━━━ DATA SECTION ━━━
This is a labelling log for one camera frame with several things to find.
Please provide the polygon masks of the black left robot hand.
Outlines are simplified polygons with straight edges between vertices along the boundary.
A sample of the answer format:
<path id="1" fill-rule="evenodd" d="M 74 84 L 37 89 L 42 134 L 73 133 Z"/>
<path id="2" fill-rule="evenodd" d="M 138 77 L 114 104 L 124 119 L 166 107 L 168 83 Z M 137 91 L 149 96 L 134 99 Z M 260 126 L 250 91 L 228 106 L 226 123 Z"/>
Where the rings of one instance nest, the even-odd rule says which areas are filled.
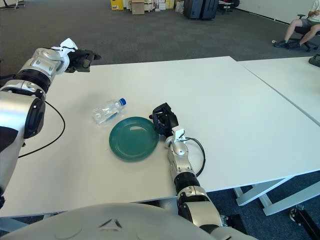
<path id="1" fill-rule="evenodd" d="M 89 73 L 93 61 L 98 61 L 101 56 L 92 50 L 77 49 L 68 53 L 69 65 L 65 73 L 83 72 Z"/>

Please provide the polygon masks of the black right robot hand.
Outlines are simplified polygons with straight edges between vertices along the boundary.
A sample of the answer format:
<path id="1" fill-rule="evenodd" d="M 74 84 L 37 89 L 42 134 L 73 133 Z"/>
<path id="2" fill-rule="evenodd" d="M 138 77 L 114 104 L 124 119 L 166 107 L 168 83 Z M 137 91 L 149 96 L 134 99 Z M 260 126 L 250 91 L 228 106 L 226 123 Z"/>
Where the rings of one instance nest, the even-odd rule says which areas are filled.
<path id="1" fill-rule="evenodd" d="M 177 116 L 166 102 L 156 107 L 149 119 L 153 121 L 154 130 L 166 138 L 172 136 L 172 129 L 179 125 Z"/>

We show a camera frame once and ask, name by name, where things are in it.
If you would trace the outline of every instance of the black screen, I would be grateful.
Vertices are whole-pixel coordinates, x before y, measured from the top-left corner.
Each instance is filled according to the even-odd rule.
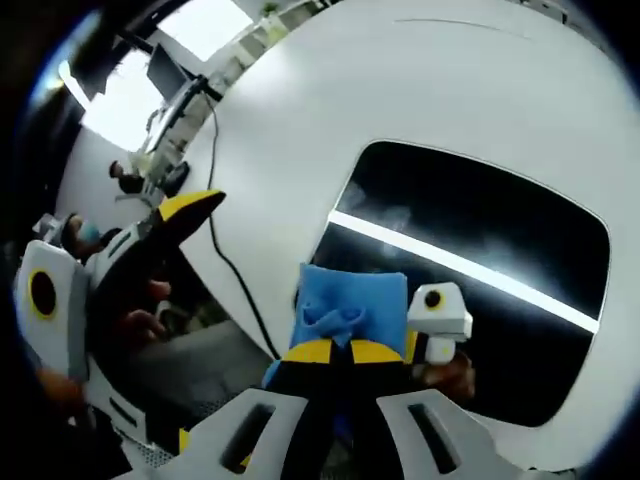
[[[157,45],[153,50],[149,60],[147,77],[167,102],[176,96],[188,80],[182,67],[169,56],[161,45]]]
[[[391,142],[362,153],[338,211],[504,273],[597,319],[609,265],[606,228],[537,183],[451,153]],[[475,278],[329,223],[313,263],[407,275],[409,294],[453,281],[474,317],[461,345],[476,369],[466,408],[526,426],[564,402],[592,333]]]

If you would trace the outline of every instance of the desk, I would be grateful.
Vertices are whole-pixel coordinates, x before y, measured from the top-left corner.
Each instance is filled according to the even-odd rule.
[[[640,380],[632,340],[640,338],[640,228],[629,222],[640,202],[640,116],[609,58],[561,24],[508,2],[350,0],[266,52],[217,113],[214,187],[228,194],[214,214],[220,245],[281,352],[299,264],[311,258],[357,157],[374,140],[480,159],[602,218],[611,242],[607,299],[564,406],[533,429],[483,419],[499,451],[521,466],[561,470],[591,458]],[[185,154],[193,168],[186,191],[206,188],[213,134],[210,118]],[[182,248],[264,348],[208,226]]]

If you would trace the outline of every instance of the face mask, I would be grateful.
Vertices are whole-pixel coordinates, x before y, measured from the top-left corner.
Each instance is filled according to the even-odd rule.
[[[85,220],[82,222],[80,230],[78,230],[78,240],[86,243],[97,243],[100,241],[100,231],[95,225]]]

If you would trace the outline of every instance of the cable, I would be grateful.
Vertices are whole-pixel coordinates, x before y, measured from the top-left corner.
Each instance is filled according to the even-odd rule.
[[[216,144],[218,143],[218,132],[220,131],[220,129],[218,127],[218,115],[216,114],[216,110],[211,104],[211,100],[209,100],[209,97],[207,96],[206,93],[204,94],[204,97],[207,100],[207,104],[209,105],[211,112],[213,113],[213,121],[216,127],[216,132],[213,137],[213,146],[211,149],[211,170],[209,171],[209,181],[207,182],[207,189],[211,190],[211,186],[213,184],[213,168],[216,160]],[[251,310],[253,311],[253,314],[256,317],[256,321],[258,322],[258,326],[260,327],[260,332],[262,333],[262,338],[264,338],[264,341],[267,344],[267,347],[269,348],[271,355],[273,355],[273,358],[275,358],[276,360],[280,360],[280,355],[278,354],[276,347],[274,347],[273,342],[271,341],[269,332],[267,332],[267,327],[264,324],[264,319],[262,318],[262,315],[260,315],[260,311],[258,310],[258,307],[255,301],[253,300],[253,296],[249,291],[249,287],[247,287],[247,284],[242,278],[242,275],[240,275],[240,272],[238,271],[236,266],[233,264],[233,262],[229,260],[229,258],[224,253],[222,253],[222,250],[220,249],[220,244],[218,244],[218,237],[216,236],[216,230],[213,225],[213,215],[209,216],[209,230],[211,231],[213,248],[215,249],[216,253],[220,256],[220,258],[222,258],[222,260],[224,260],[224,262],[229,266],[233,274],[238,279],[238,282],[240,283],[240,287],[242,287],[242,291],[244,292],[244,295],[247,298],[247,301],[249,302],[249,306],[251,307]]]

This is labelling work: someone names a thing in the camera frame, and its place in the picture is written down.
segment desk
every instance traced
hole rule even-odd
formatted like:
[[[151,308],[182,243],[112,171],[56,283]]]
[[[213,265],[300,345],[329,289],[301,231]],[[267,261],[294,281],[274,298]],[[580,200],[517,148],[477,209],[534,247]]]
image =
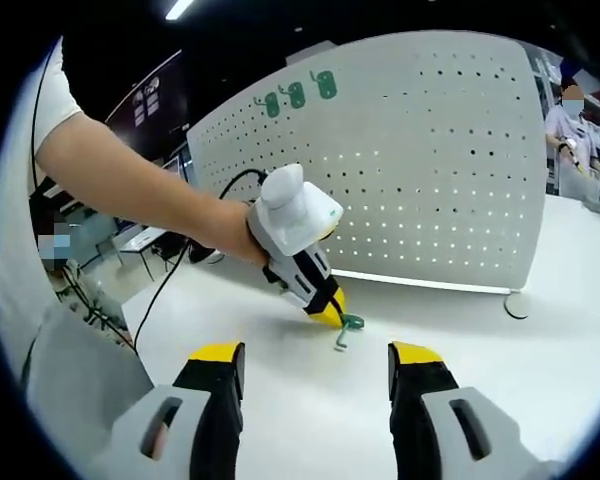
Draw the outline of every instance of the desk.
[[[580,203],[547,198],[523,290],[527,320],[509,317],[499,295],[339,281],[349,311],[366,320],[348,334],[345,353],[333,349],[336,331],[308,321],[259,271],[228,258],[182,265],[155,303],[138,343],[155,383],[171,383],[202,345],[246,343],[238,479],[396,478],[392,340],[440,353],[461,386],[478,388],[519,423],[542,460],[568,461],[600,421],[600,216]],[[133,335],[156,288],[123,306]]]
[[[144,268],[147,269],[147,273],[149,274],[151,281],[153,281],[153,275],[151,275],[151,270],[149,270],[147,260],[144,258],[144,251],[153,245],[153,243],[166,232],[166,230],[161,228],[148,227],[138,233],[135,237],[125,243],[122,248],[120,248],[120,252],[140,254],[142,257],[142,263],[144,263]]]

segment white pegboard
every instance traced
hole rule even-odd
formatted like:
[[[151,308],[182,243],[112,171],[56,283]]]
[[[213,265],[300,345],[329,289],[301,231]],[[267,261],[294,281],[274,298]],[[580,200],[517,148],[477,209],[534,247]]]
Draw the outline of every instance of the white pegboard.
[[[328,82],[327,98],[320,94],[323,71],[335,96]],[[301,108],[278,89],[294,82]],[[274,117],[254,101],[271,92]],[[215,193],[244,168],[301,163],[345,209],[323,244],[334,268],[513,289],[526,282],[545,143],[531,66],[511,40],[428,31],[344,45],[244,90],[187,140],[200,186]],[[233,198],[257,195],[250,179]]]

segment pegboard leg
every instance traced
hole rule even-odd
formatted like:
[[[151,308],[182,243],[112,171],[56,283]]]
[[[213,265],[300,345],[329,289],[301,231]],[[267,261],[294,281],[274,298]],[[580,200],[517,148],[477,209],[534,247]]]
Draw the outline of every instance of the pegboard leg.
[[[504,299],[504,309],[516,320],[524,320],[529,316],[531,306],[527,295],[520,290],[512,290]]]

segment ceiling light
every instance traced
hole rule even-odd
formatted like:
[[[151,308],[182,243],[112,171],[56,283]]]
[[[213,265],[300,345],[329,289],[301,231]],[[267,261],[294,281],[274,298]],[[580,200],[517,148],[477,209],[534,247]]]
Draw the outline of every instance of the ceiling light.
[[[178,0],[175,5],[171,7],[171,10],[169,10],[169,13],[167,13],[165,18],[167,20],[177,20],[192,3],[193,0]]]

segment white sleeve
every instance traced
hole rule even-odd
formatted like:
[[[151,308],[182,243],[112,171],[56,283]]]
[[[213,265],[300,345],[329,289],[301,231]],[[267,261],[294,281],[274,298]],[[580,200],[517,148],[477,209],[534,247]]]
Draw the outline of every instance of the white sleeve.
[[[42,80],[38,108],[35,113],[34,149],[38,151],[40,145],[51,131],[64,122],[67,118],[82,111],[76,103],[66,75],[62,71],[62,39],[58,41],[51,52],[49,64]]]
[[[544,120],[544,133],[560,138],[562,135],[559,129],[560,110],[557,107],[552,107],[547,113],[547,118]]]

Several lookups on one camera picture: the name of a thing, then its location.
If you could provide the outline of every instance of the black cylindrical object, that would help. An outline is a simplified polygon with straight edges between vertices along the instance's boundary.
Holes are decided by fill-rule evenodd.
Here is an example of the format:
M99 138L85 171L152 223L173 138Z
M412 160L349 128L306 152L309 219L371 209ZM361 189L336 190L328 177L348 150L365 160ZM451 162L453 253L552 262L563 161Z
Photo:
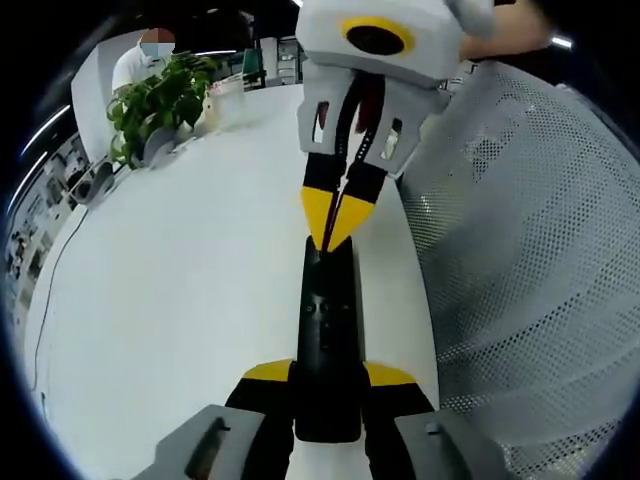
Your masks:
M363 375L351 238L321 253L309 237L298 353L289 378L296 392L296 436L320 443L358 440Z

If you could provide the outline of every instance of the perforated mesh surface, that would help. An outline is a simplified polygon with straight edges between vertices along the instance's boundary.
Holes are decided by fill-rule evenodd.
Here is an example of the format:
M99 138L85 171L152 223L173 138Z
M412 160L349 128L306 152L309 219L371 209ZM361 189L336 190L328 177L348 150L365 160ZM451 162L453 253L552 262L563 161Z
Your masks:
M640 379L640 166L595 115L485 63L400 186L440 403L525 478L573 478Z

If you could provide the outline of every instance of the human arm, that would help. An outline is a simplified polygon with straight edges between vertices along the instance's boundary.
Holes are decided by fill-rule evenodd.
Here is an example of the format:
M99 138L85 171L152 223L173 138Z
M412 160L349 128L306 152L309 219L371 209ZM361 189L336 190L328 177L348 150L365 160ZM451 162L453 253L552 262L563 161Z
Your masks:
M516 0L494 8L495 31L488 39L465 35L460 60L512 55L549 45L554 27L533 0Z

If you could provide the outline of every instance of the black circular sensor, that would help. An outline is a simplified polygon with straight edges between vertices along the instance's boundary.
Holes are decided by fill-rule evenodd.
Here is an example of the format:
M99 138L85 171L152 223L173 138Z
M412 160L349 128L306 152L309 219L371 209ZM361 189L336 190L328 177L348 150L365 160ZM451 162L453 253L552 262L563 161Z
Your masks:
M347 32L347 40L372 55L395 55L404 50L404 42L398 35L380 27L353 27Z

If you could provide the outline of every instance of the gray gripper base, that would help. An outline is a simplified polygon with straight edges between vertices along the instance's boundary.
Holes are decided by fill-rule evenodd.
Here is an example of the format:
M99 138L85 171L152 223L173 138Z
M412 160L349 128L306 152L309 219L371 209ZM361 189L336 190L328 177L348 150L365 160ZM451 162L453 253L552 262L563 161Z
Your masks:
━━━
=== INSTRUCTIONS TO FOLLOW ===
Please give the number of lines in the listing above where "provide" appears, and nothing else.

=== OUTPUT FOR THIS TASK ===
7